И все, что знал, рассказал губпродработнице, товарищу Будай, и командиру отряда Иващенко, когда объяснял в исполкоме маршрут по уезду.

— Кадилам этим вы не верьте! А вот туда загляните…

…И вышел товарищ Иващенко на широкий двор, весело задымив цыгаркой.

— Ну, мамаши, нагляделись, давай дело добром решать. Постановленье исполкома знаете. Говори, в которую церковь хлеб упрятали! Все равно сами найдем. А если какие прения поднимете, то так и знай: весь ваш кочкарник кверху ногами поставлю!

Товарищ Будай рванулась:

— Товарищ Иващенко, — не так!

Монашки выкинулись из всех дверей, завопили, заплясали остервенело, старица-экономша впереди всех. Ветер рвал седые надмогильные космы.

— Ты нам его давал, хлеб-от?

— Грабить только вам, грабители!

— Нет у нас ничего! Сгиньте, откуда пришли!..

И, будто почуяв что-то, хлынули через двор, с гомоном добежали до деревянной ветхой церковки, в проулке, в бузине потонувшей за собором, закрыли толпой всю паперть.

— Не дадим храма божьего на поругание!

— Нас сначала бей! Все одно околевать!

— Его ведь за Христа ради наподавали, кусок-то!

С кладбища, за церковкой, листье упало тучей до самой земли, засвистало, теменью бурной погнало по двору.

— …бог-то… бог-то…

Товарищ Будай остановила отряд, подошла одна. Враз тишиной окатило, насупилось, сдвинулось вплотную живым злым телом. Слышала, как ненавистью нетерпеливой дышало в упор.

— Товарищи!

Надо было кричать, чтобы пересилить этот буранный, несмолкаемый ветвяной гул. Пересилит ли? Как солома в ветер — взвивались, уносились слова. Услыхал ли кто? О братской бедноте, о великой правде дней, о детях, о голоде осажденных, казнимых городов… Из-за монашек вылез бородатый юродивый, звонарь, раскрыв рот, слушал дико и равнодушно. Камень храмов поднимался со всех сторон угрюмо, прочно, казематной стеной. На этих догнивающих ступеньках, в праздник, гнусаво кричали и корчились бесноватые, слепцы с кровавыми бельмами, юродивые, тянула коростяные руки с чашкой смрадная рабья Русь. И здесь в золотом блистательном облачении шествовал архиерей, народ падал в ужасе и слепоте, губами собирал истоптанную пыль… Вдруг снесло плотину, рванулось стоголосо, пальцами закрючилось к лицу.

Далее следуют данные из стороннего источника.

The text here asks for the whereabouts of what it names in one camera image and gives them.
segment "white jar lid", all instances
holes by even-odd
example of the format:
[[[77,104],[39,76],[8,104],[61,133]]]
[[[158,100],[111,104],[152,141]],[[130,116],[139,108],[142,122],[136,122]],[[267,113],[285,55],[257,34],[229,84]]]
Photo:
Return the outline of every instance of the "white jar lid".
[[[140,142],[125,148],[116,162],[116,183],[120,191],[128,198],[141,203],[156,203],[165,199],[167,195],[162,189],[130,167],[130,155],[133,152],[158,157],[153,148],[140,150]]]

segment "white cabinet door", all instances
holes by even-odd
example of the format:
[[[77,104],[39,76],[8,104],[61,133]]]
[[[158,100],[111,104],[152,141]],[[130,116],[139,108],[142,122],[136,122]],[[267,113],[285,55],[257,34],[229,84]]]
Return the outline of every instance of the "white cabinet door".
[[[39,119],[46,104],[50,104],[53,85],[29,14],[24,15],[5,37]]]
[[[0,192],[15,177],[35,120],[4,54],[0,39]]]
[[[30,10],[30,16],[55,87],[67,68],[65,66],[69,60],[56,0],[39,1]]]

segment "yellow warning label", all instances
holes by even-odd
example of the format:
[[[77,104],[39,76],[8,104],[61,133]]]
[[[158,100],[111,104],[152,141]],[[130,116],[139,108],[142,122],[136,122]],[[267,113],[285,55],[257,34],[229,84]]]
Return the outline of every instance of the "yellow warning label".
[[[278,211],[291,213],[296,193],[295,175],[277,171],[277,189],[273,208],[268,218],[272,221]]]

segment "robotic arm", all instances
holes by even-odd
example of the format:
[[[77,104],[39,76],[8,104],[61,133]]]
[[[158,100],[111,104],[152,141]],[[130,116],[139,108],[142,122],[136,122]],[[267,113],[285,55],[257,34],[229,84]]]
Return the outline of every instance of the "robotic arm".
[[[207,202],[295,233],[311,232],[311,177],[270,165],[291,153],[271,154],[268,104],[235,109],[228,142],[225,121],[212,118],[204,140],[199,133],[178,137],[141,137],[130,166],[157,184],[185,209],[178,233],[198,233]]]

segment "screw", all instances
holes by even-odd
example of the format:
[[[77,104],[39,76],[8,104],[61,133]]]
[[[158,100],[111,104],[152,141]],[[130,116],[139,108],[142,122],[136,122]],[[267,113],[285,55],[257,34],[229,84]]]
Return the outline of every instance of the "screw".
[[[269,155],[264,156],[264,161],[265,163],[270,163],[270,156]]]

— Не дадим храм божий поганить!

— Каки мы тебе товарищи, бесстыжей!

— Сгинь, сгинь!

— Мужиков крикнем, разорвут в клочья!

Выскочила полоумная, косматая старуха, с пятнистыми щеками, заплакала и харкнула ей в лицо.

— Изыди, ди-я-вол!..

Взмыли над головой костлявые кулаки…

Тогда товарищ Иващенко жестоко засмеялся.

— А-а… курвы!..

Громыхнул выстрел в самую гущу. Гниль бешено посыпалась с ветхой застрехи. Сорвалось над кладбищем испуганное воронье, заметалось, кричало пронзительно и скандально. Монашки брызнули по двору, как куры, вперевалку, придерживая подолы. Продотрядники засвистали вслед.